◆ Try it ◆
Output every entry exactly as written, skipping any pictures.

◆ Material supplied ◆
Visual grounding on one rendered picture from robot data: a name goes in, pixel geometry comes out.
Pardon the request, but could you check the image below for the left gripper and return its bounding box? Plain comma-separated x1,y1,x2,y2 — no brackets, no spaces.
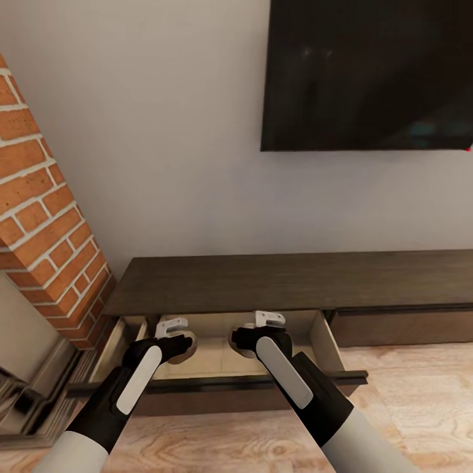
160,334,192,360

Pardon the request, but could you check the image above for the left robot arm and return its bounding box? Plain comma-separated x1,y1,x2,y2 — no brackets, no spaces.
32,317,192,473

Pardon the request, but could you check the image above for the pillar candle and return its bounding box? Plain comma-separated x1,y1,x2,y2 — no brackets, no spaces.
168,330,198,365
228,322,257,359

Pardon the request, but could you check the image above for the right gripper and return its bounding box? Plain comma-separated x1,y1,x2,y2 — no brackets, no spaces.
232,328,261,351

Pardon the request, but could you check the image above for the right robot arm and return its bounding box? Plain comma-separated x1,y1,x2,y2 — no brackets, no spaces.
232,311,421,473

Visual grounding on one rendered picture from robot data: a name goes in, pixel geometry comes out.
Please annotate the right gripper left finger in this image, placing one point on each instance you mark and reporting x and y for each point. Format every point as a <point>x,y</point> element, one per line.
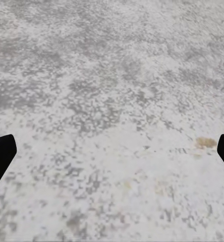
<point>8,150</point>

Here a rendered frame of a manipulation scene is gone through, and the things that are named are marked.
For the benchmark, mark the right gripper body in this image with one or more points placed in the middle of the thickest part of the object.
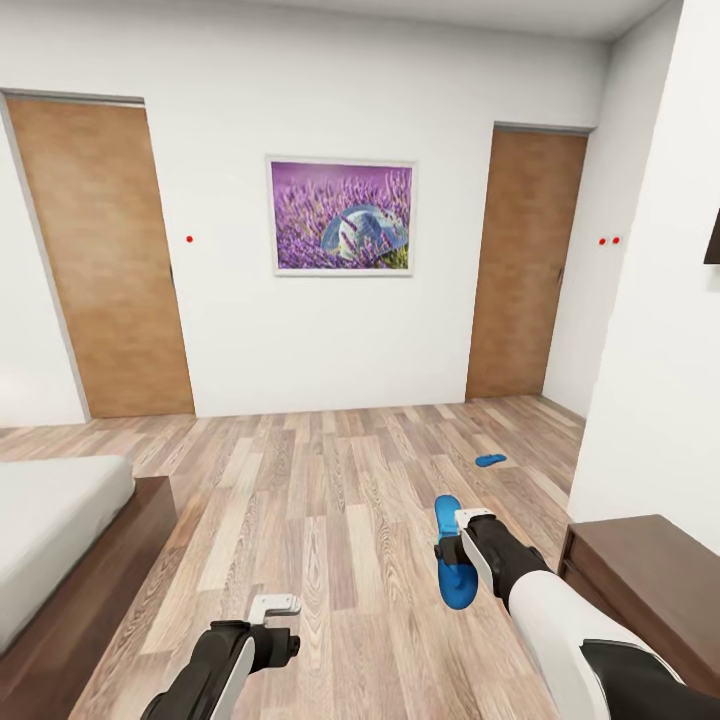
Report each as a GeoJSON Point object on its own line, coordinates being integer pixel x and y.
{"type": "Point", "coordinates": [452, 550]}

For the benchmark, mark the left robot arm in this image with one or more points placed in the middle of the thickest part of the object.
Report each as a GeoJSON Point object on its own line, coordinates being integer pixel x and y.
{"type": "Point", "coordinates": [209, 685]}

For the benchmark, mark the sliding door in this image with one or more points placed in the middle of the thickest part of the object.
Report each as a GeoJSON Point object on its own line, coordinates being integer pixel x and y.
{"type": "Point", "coordinates": [91, 171]}
{"type": "Point", "coordinates": [533, 185]}

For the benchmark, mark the painting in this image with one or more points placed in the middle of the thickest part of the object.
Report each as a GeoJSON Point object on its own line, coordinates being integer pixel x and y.
{"type": "Point", "coordinates": [339, 216]}

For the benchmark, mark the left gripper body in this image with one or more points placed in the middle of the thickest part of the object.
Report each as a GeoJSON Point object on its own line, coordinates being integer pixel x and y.
{"type": "Point", "coordinates": [274, 647]}

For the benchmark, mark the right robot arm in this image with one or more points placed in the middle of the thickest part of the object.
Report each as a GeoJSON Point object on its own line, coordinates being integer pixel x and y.
{"type": "Point", "coordinates": [593, 668]}

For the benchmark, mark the bed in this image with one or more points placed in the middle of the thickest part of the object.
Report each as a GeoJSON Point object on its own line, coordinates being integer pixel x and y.
{"type": "Point", "coordinates": [77, 538]}

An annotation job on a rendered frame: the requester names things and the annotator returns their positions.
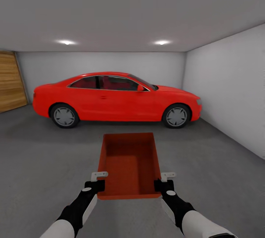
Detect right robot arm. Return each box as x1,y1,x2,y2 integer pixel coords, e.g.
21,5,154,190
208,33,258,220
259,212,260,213
154,172,238,238

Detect storage box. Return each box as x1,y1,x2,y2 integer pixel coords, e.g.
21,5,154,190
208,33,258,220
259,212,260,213
97,132,162,200

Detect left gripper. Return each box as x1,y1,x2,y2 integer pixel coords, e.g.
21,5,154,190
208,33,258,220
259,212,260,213
85,180,105,193

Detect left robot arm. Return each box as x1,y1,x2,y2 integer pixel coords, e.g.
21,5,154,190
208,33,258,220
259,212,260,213
40,171,108,238

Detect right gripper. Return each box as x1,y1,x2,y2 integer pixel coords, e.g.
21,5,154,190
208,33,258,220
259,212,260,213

◆ Output for this exercise ◆
Visual grounding on one rendered picture from robot data: a name goes in, pixel geometry comes out.
Pardon the request, but could you check the image below for the left gripper and return its bounding box? Plain comma-separated x1,y1,x2,y2 — no brackets, no spaces.
160,334,192,360

Pardon the request, but could you check the image above for the left robot arm and return its bounding box? Plain comma-separated x1,y1,x2,y2 — no brackets, no spaces.
32,317,192,473

Pardon the request, but could you check the image above for the pillar candle and return its bounding box? Plain comma-separated x1,y1,x2,y2 — no brackets, no spaces.
168,330,198,365
228,322,257,359

Pardon the request, but could you check the image above for the right gripper and return its bounding box? Plain comma-separated x1,y1,x2,y2 — no brackets, no spaces.
232,328,261,351

Pardon the request, but could you check the image above for the right robot arm and return its bounding box? Plain comma-separated x1,y1,x2,y2 — no brackets, no spaces.
232,311,421,473

Visual grounding on one rendered picture from robot data: a name goes in, pixel geometry comes out.
Please annotate the right gripper left finger in this image, placing one point on each instance you mark and reporting x and y for each point. Format every point as a <point>x,y</point> element, one per line.
<point>8,150</point>

Here a rendered frame of a manipulation scene is gone through, and the things that are named are marked.
For the benchmark, mark the right gripper body in this image with one or more points placed in the middle of the thickest part of the object.
Report each as a GeoJSON Point object on its own line, coordinates being integer pixel x and y.
{"type": "Point", "coordinates": [452, 550]}

For the benchmark, mark the left robot arm in this image with one or more points placed in the middle of the thickest part of the object.
Report each as a GeoJSON Point object on its own line, coordinates being integer pixel x and y.
{"type": "Point", "coordinates": [209, 685]}

For the benchmark, mark the sliding door in this image with one or more points placed in the middle of the thickest part of the object.
Report each as a GeoJSON Point object on its own line, coordinates being integer pixel x and y.
{"type": "Point", "coordinates": [91, 171]}
{"type": "Point", "coordinates": [533, 185]}

For the benchmark, mark the painting in this image with one or more points placed in the middle of the thickest part of the object.
Report each as a GeoJSON Point object on its own line, coordinates being integer pixel x and y.
{"type": "Point", "coordinates": [339, 216]}

For the benchmark, mark the left gripper body in this image with one or more points placed in the middle of the thickest part of the object.
Report each as a GeoJSON Point object on its own line, coordinates being integer pixel x and y.
{"type": "Point", "coordinates": [274, 647]}

For the benchmark, mark the right robot arm in this image with one or more points placed in the middle of the thickest part of the object.
Report each as a GeoJSON Point object on its own line, coordinates being integer pixel x and y.
{"type": "Point", "coordinates": [593, 668]}

For the benchmark, mark the bed in this image with one or more points placed in the middle of the thickest part of the object.
Report each as a GeoJSON Point object on its own line, coordinates being integer pixel x and y.
{"type": "Point", "coordinates": [77, 538]}

An annotation job on a rendered frame: the requester names things and the annotator returns their positions.
Detect right robot arm. Return each box as x1,y1,x2,y2 integer pixel coords, e.g.
21,5,154,190
208,33,258,220
259,212,260,213
154,172,238,238

Detect storage box. Return each box as x1,y1,x2,y2 integer pixel coords, e.g.
21,5,154,190
208,33,258,220
259,212,260,213
97,132,162,200

Detect left gripper. Return each box as x1,y1,x2,y2 integer pixel coords, e.g.
21,5,154,190
208,33,258,220
259,212,260,213
85,180,105,193

Detect left robot arm. Return each box as x1,y1,x2,y2 integer pixel coords, e.g.
21,5,154,190
208,33,258,220
259,212,260,213
40,171,108,238

Detect right gripper. Return each box as x1,y1,x2,y2 integer pixel coords, e.g.
21,5,154,190
208,33,258,220
259,212,260,213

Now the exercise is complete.